Another article about how a POSITIVE approaches can help you develop a POSITIVE Divorce Recovery!
You
will find that you need to drop all negative thoughts before you can
look and see the POSITIVE and UPSIDES for your next chapters of life!
ONE
SHOULD ALWAYS TRY TO MAKE SOMETHING NEGATIVE INTO SOMETHING POSITIVE.

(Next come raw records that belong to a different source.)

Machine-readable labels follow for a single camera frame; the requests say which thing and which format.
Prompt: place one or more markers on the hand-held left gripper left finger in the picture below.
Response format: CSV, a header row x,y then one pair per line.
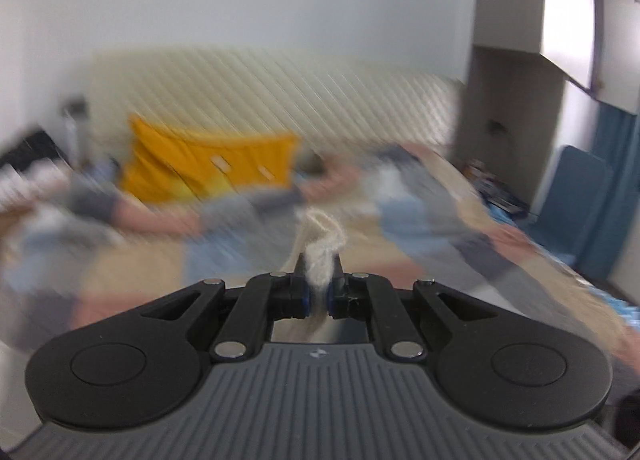
x,y
305,297

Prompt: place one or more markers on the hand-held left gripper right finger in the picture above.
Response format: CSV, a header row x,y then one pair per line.
x,y
334,297

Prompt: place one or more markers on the cream fleece striped garment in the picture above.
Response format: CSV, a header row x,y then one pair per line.
x,y
320,250

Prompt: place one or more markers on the black clothes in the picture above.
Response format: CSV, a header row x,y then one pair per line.
x,y
25,149

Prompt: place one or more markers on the patchwork checked quilt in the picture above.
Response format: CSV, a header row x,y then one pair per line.
x,y
225,250

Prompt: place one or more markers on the yellow crown print pillow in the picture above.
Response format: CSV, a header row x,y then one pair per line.
x,y
200,164

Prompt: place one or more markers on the light blue plastic bag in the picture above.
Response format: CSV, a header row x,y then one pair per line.
x,y
495,190

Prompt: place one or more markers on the cream quilted headboard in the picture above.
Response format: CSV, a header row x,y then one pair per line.
x,y
300,89

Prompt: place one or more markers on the blue chair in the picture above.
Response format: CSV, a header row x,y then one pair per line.
x,y
570,205

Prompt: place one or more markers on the blue curtain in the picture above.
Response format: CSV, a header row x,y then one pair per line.
x,y
617,200

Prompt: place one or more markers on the black wall charger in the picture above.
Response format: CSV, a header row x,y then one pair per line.
x,y
496,126

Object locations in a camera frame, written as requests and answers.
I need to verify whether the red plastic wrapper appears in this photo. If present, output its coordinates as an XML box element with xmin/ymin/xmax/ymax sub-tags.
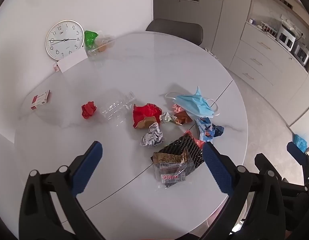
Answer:
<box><xmin>184</xmin><ymin>130</ymin><xmax>206</xmax><ymax>148</ymax></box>

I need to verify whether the silver kitchen appliance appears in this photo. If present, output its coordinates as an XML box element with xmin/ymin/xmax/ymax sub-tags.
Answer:
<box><xmin>292</xmin><ymin>42</ymin><xmax>309</xmax><ymax>66</ymax></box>

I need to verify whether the green plastic wrapper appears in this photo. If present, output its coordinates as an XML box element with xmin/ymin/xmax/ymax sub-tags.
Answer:
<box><xmin>84</xmin><ymin>30</ymin><xmax>99</xmax><ymax>50</ymax></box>

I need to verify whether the red foil bag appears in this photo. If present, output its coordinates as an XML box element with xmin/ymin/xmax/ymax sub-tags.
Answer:
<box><xmin>133</xmin><ymin>103</ymin><xmax>163</xmax><ymax>130</ymax></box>

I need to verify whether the black foam net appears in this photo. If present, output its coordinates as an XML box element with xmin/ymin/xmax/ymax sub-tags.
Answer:
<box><xmin>151</xmin><ymin>133</ymin><xmax>205</xmax><ymax>175</ymax></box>

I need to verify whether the blue face mask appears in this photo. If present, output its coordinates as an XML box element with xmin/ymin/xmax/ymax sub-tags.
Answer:
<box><xmin>165</xmin><ymin>86</ymin><xmax>221</xmax><ymax>117</ymax></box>

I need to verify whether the gold brown packet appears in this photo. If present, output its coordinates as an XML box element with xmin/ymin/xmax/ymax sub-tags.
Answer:
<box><xmin>153</xmin><ymin>152</ymin><xmax>187</xmax><ymax>166</ymax></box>

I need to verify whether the small white crumpled wrapper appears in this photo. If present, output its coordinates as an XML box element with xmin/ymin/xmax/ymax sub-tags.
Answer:
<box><xmin>159</xmin><ymin>112</ymin><xmax>173</xmax><ymax>124</ymax></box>

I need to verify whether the dark blue wrapper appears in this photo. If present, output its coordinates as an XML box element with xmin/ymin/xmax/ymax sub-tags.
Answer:
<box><xmin>206</xmin><ymin>124</ymin><xmax>225</xmax><ymax>138</ymax></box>

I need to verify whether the round white wall clock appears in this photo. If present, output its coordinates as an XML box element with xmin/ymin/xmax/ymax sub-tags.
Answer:
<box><xmin>45</xmin><ymin>19</ymin><xmax>85</xmax><ymax>61</ymax></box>

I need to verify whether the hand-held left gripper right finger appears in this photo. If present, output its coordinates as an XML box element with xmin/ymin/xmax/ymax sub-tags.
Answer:
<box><xmin>202</xmin><ymin>142</ymin><xmax>286</xmax><ymax>240</ymax></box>

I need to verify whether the crushed clear plastic bottle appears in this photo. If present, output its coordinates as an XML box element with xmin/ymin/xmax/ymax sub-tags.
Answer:
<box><xmin>98</xmin><ymin>91</ymin><xmax>137</xmax><ymax>124</ymax></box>

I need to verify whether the beige tall cabinet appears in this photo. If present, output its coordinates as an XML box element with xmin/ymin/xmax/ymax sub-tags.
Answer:
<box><xmin>211</xmin><ymin>0</ymin><xmax>255</xmax><ymax>68</ymax></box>
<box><xmin>287</xmin><ymin>62</ymin><xmax>309</xmax><ymax>127</ymax></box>

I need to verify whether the blue plastic bag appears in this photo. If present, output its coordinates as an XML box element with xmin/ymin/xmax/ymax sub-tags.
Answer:
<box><xmin>293</xmin><ymin>134</ymin><xmax>308</xmax><ymax>152</ymax></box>

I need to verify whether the grey wrapper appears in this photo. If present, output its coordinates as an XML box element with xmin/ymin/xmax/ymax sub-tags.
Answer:
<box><xmin>141</xmin><ymin>122</ymin><xmax>164</xmax><ymax>147</ymax></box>

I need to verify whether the white card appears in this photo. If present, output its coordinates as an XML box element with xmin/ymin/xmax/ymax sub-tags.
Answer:
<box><xmin>56</xmin><ymin>47</ymin><xmax>87</xmax><ymax>73</ymax></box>

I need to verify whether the beige drawer cabinet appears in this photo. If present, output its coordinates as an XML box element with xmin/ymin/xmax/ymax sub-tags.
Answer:
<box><xmin>228</xmin><ymin>22</ymin><xmax>308</xmax><ymax>103</ymax></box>

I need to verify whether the beige niche cabinet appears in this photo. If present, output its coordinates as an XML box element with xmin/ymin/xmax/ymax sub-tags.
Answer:
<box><xmin>153</xmin><ymin>0</ymin><xmax>201</xmax><ymax>33</ymax></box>

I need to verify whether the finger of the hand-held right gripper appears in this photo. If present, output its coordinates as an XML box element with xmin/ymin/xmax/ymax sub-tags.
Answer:
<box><xmin>254</xmin><ymin>152</ymin><xmax>306</xmax><ymax>194</ymax></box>
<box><xmin>286</xmin><ymin>141</ymin><xmax>309</xmax><ymax>188</ymax></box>

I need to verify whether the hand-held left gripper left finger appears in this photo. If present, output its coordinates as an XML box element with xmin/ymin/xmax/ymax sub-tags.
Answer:
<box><xmin>19</xmin><ymin>141</ymin><xmax>106</xmax><ymax>240</ymax></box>

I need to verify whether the clear packet with red label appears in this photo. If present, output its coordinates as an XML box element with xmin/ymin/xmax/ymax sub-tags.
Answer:
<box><xmin>154</xmin><ymin>161</ymin><xmax>187</xmax><ymax>187</ymax></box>

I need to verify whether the grey chair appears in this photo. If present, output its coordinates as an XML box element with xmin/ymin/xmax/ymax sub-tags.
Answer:
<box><xmin>146</xmin><ymin>19</ymin><xmax>203</xmax><ymax>46</ymax></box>

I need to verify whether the small red box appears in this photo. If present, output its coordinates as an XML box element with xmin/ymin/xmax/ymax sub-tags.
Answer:
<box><xmin>31</xmin><ymin>89</ymin><xmax>51</xmax><ymax>110</ymax></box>

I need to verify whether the red paper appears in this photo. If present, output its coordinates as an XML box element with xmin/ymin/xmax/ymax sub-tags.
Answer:
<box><xmin>81</xmin><ymin>101</ymin><xmax>97</xmax><ymax>119</ymax></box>

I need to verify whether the brown snack wrapper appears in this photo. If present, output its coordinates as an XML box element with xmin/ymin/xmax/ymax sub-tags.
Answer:
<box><xmin>172</xmin><ymin>110</ymin><xmax>193</xmax><ymax>126</ymax></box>

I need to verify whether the blue printed packet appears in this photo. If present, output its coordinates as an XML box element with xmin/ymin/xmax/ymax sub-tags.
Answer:
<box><xmin>195</xmin><ymin>117</ymin><xmax>213</xmax><ymax>142</ymax></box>

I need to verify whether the wire rack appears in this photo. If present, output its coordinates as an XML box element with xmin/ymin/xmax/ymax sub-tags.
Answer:
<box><xmin>261</xmin><ymin>21</ymin><xmax>278</xmax><ymax>34</ymax></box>

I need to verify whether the clear plastic container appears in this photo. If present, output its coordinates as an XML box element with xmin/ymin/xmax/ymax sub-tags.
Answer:
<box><xmin>87</xmin><ymin>31</ymin><xmax>115</xmax><ymax>60</ymax></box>

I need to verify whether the white kitchen appliance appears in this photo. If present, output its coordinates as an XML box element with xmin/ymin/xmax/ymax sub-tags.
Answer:
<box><xmin>277</xmin><ymin>24</ymin><xmax>297</xmax><ymax>52</ymax></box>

This story turn out better than expected and may have also influenced
the relationship after their divorce,
My book, mostly about the many
UPSIDES of divorce, can help you to find the positive sides too that are available
in and after divorce.
Search "upside of divorce" at Amazon Books and see my blogs (all of them, all 341) and see all the reviews. Thanks for a look!
Positive changes you can
make will build your self esteem, confidence and the want to do even
more positives for yourself and your family.
Take a look at my book below if you are interested. My book is all about the upsides.
Brian Daniel
Divorce
is Very Negative but You'll See ALL UPSIDES with Brian's Book,
Yes,There Is An Upside of Divorce, It Can Be Your Second Chance at Life!
My
book "Upside of Divorce" (short title) is available with a discount on
my tibodad@yahoo.com email and just $13 covers the 9 inch X 6 inch plus Postage,Shipping and Handling --You can save over $6 !!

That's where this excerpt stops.